▶ _EXERCISE PROMPT_
Restate all of the entries exactly, each line as it stands.

▶ _Dataset excerpts_
#####
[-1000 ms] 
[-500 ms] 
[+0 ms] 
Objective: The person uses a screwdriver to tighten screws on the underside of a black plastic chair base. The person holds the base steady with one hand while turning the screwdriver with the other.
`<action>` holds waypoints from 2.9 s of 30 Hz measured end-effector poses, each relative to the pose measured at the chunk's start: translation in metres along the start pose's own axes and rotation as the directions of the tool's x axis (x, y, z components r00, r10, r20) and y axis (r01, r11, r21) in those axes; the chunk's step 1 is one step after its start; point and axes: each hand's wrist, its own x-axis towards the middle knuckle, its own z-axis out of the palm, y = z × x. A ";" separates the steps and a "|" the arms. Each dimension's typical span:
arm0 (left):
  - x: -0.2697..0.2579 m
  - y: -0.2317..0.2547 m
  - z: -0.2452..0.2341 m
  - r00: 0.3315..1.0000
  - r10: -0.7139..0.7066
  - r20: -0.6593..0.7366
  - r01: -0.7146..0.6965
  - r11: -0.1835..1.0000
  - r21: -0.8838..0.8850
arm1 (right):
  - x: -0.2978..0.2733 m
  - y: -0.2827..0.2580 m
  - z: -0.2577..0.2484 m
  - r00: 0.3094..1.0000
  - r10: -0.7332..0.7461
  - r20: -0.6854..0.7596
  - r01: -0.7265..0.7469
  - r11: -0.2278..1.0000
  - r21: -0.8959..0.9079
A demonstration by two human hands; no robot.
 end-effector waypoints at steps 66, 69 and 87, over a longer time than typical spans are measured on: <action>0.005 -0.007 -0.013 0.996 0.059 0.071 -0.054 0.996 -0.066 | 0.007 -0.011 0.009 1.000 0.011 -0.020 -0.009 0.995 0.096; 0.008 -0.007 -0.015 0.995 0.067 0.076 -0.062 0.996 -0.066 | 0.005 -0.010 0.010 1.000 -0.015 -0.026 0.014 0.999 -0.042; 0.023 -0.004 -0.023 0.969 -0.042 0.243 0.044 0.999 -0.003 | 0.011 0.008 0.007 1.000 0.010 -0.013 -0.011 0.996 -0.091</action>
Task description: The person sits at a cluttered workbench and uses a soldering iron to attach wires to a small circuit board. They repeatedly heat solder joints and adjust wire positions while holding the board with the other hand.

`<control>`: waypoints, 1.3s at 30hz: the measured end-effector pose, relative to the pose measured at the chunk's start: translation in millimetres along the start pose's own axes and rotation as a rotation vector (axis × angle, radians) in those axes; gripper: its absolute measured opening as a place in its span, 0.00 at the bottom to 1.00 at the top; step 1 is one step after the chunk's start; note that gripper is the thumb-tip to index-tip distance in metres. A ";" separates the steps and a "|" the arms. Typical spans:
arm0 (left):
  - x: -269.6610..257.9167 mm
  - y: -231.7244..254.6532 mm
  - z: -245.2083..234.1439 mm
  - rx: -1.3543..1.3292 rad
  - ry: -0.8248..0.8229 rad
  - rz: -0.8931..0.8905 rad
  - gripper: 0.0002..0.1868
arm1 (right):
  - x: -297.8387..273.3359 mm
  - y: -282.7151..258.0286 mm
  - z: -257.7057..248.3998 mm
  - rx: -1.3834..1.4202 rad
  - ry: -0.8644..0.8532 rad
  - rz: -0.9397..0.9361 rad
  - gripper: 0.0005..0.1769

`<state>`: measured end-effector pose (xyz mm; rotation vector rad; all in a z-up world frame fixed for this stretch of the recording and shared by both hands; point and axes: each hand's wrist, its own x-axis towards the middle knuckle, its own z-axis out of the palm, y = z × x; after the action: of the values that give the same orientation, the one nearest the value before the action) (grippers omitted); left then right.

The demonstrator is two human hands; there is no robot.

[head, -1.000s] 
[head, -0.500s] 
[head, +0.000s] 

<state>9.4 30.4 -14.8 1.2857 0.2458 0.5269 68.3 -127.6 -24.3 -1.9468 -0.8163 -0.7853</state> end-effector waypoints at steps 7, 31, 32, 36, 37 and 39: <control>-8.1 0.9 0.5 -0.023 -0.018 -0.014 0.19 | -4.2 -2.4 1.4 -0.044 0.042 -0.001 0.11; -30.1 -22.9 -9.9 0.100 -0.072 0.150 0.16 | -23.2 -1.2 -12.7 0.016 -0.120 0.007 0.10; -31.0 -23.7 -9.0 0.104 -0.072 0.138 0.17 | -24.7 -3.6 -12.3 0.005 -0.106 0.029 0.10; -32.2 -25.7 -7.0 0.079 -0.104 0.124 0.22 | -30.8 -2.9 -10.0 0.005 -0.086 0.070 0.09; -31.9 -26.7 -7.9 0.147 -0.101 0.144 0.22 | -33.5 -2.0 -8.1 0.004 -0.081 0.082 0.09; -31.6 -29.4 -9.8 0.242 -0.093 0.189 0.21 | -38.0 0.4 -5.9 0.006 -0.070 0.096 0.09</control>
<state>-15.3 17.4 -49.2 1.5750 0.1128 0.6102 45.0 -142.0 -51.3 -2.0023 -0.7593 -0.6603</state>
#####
▶ _SOLUTION TO THIS PROBLEM_
[-1000 ms] 
[-500 ms] 
[+0 ms] 
Objective: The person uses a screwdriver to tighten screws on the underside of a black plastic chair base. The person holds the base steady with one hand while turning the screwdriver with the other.
`<action>` holds waypoints from 2.9 s of 30 Hz measured end-effector poses, each relative to the pose measured at the chunk's start: translation in metres along the start pose's own axes and rotation as the directions of the tool's x axis (x, y, z components r00, r10, r20) and y axis (r01, r11, r21) in those axes; the chunk's step 1 is one step after its start; point and axes: each hand's wrist, its own x-axis towards the middle knuckle, its own z-axis out of the palm, y = z × x. A ";" separates the steps and a "|" the arms. Each dimension's typical span:
arm0 (left):
  - x: -0.2697..0.2579 m
  - y: -0.2317..0.2547 m
  - z: -0.2452..0.2341 m
  - r00: 0.3315..1.0000
  - r10: -0.7139..0.7066
  - r20: -0.6593..0.7366
  - r01: -0.7146..0.6965
  - r11: -0.1835..1.0000
  - r21: -0.8838..0.8850
arm1 (right):
  - x: -0.2978..0.2733 m
  - y: -0.2827..0.2580 m
  - z: -0.2577..0.2484 m
  - r00: 0.3094..1.0000
  - r10: -0.7332..0.7461
  - r20: -0.6854..0.7596
  - r01: -0.7265..0.7469
  - r11: -0.2278..1.0000
  - r21: -0.8959..0.9079
A demonstration by two human hands; no robot.
 end-effector waypoints at steps 66, 69 and 87, over a longer time than typical spans are measured on: <action>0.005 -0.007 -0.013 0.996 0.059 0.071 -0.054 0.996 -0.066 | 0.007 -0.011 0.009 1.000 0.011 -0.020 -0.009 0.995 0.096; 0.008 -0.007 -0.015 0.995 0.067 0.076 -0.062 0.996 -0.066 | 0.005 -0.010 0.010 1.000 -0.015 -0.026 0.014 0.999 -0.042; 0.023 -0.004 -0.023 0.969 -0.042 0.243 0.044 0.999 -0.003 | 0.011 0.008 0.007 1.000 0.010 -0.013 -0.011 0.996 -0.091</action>
Task description: The person sits at a cluttered workbench and uses a soldering iron to attach wires to a small circuit board. They repeatedly heat solder joints and adjust wire positions while holding the board with the other hand.

`<control>`: waypoints, 1.3s at 30hz: the measured end-effector pose, relative to the pose measured at the chunk's start: translation in millimetres along the start pose's own axes and rotation as a rotation vector (axis × angle, radians) in those axes; gripper: its absolute measured opening as a place in its span, 0.00 at the bottom to 1.00 at the top; step 1 is one step after the chunk's start; note that gripper is the thumb-tip to index-tip distance in metres. A ";" separates the steps and a "|" the arms. Typical spans:
arm0 (left):
  - x: -269.6610..257.9167 mm
  - y: -231.7244..254.6532 mm
  - z: -245.2083..234.1439 mm
  - rx: -1.3543..1.3292 rad
  - ry: -0.8248..0.8229 rad
  - rz: -0.8931..0.8905 rad
  - gripper: 0.0002..0.1868
arm1 (right):
  - x: -297.8387..273.3359 mm
  - y: -282.7151..258.0286 mm
  - z: -257.7057..248.3998 mm
  - rx: -1.3834..1.4202 rad
  - ry: -0.8644..0.8532 rad
  - rz: -0.9397..0.9361 rad
  - gripper: 0.0005..0.1769

`<state>`: measured end-effector pose (xyz mm; rotation vector rad; all in a z-up world frame fixed for this stretch of the recording and shared by both hands; point and axes: each hand's wrist, its own x-axis towards the middle knuckle, its own z-axis out of the palm, y = z × x; after the action: of the values that give the same orientation, the one nearest the value before the action) (grippers omitted); left then right.

The demonstrator is two human hands; there is no robot.

[head, -1.000s] 
[head, -0.500s] 
[head, +0.000s] 

<state>9.4 30.4 -14.8 1.2857 0.2458 0.5269 68.3 -127.6 -24.3 -1.9468 -0.8163 -0.7853</state> end-effector waypoints at steps 7, 31, 32, 36, 37 and 39: <control>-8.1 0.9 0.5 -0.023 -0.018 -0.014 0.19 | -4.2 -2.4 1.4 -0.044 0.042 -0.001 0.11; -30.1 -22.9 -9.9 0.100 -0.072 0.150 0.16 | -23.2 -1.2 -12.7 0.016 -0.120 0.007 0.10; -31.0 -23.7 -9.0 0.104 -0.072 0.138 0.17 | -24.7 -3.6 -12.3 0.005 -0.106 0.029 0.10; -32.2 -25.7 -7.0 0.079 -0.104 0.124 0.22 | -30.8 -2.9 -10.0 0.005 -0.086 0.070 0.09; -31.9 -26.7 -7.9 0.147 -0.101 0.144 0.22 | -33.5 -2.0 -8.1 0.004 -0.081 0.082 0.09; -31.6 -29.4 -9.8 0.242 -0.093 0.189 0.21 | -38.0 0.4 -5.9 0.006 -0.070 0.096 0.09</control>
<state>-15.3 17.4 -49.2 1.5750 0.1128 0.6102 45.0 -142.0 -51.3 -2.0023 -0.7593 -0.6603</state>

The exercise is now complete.